Directions for this task
Please take the lines from the one holding "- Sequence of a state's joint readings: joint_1" through the one holding "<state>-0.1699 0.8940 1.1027" in the data below and copy them exactly.
*** Information supplied Section Begins ***
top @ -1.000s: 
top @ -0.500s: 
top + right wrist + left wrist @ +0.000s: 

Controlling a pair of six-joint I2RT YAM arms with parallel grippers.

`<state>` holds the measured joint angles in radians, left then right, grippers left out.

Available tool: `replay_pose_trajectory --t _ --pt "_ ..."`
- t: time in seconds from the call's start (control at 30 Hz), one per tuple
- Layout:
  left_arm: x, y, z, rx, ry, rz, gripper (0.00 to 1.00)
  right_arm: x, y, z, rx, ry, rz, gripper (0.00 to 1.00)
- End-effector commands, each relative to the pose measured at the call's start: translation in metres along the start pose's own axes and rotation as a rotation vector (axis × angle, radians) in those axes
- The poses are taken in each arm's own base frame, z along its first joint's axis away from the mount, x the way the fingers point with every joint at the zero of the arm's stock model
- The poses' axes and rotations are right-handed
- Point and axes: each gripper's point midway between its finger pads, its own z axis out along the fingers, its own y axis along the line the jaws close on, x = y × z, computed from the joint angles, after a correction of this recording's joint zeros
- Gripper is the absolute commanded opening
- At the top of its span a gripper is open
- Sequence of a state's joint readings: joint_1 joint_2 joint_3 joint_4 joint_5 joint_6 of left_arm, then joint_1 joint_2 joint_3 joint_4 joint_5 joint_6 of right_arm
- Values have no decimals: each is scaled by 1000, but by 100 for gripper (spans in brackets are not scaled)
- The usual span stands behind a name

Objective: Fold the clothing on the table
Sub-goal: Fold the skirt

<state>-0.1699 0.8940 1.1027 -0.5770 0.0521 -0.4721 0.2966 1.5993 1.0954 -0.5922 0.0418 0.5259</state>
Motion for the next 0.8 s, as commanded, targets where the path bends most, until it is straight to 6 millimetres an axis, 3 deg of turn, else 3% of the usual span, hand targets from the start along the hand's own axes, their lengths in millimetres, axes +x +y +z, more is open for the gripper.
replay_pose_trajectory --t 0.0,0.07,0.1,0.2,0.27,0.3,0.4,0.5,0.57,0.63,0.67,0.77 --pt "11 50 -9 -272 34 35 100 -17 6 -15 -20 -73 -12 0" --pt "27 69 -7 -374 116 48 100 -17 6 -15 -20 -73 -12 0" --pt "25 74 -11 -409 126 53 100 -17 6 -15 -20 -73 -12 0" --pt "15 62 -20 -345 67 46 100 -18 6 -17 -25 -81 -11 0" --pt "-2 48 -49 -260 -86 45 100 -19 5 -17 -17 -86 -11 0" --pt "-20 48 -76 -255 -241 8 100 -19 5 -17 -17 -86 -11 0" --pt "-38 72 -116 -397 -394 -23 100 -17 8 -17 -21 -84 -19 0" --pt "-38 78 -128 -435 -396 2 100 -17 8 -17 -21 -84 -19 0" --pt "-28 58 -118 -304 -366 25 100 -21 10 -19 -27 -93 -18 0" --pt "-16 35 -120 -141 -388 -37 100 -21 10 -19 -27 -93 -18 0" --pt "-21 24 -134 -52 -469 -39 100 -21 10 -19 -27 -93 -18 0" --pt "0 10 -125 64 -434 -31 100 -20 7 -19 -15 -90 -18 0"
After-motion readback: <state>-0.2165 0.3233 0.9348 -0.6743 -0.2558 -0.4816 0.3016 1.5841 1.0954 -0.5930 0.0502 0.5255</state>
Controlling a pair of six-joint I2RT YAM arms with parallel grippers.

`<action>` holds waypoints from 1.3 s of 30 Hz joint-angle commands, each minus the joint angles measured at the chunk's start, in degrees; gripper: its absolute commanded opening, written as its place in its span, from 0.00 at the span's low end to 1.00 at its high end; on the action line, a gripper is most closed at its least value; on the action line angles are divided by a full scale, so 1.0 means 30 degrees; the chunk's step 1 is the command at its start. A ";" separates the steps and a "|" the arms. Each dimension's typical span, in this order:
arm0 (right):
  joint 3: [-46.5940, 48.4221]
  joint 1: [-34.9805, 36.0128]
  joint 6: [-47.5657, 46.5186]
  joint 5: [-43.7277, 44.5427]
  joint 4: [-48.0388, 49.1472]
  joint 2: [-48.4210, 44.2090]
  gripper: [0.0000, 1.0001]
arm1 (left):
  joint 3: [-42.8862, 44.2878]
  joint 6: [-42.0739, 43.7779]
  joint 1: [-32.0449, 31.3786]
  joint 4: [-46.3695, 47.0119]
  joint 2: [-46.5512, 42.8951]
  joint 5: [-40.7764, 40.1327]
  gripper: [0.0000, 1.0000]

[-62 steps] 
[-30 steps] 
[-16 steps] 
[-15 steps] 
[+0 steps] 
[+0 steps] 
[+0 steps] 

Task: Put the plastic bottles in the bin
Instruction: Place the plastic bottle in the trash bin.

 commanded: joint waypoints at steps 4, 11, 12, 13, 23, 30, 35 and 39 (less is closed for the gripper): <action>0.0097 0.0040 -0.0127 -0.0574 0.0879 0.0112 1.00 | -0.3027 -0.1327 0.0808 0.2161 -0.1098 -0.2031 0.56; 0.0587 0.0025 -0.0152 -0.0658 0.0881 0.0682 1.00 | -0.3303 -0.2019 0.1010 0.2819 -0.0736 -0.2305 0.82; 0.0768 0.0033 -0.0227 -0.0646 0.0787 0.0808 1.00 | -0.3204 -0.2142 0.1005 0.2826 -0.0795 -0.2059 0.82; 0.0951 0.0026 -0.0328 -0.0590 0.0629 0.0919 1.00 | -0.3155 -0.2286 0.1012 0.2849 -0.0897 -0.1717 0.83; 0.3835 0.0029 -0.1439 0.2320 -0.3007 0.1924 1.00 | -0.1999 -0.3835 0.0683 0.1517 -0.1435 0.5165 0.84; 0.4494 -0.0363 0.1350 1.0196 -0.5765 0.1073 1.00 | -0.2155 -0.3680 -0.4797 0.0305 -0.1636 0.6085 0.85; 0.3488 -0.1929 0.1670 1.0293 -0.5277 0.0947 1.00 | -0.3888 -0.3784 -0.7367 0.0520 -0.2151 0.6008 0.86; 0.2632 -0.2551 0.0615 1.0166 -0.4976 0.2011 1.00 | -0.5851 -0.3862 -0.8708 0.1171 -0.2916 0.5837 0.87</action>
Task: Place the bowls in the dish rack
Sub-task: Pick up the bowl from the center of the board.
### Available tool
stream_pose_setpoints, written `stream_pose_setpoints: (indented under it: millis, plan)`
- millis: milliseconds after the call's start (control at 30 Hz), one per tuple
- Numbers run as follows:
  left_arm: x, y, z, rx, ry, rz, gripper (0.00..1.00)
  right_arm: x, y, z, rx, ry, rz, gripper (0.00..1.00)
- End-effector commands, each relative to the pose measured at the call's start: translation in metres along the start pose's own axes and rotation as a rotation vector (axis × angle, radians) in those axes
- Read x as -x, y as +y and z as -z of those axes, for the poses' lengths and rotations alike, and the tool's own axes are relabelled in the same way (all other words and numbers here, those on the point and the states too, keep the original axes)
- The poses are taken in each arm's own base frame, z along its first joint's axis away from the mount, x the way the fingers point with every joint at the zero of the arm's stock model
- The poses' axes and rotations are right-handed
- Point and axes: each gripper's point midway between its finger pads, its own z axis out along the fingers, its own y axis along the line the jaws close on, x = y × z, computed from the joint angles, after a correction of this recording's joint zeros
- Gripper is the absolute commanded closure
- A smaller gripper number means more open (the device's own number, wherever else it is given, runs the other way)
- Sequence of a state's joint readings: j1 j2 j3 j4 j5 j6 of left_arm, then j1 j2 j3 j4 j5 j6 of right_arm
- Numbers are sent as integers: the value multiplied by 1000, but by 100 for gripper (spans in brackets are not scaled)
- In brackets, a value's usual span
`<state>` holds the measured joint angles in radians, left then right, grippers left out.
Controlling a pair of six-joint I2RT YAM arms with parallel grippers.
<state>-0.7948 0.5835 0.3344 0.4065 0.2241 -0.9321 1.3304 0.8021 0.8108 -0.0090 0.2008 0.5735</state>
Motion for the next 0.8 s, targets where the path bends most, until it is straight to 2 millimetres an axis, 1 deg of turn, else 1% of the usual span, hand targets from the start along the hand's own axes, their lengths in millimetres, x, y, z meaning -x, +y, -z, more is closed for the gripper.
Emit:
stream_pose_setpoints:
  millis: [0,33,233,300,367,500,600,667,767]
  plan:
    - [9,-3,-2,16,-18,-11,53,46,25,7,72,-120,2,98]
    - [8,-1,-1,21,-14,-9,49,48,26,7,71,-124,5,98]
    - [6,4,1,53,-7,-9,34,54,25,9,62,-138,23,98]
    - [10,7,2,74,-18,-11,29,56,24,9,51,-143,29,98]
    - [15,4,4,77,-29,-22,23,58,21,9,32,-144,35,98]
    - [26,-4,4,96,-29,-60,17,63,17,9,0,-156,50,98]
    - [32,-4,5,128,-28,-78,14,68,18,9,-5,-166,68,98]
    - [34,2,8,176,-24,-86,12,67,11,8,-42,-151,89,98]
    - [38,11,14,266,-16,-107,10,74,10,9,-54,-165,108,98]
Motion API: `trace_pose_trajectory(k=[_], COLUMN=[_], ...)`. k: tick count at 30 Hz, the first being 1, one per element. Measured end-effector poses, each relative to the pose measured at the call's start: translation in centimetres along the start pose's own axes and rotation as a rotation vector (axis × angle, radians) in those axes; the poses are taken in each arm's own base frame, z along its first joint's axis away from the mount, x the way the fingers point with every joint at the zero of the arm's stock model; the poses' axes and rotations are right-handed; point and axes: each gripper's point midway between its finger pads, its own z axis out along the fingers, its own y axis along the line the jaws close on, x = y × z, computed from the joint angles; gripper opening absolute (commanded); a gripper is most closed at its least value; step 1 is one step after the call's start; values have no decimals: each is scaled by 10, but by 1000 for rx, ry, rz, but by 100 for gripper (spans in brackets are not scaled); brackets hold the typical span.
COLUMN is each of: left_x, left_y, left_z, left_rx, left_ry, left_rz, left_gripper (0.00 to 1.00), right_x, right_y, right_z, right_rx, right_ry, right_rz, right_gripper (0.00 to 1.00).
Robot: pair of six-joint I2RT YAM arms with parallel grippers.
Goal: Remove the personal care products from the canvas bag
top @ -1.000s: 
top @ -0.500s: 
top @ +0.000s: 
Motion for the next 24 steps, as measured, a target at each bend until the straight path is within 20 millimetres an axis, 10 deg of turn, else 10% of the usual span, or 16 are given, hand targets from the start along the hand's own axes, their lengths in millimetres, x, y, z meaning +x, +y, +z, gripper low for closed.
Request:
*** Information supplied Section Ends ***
Task output
- Sequence of a state's joint readings: joint_1 joint_2 joint_3 joint_4 joint_5 joint_6 of left_arm, then joint_1 joint_2 joint_3 joint_4 joint_5 joint_6 of right_arm
- Values have no decimals: each is scaled by 1000, but by 100 for gripper (spans in brackets are not scaled)
- The usual span stands behind a name

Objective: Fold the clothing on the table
Sub-goal: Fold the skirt

<state>-0.1699 0.8940 1.1027 -0.5770 0.0521 -0.4721 0.2966 1.5993 1.0954 -0.5922 0.0418 0.5259</state>

That makes the output complete.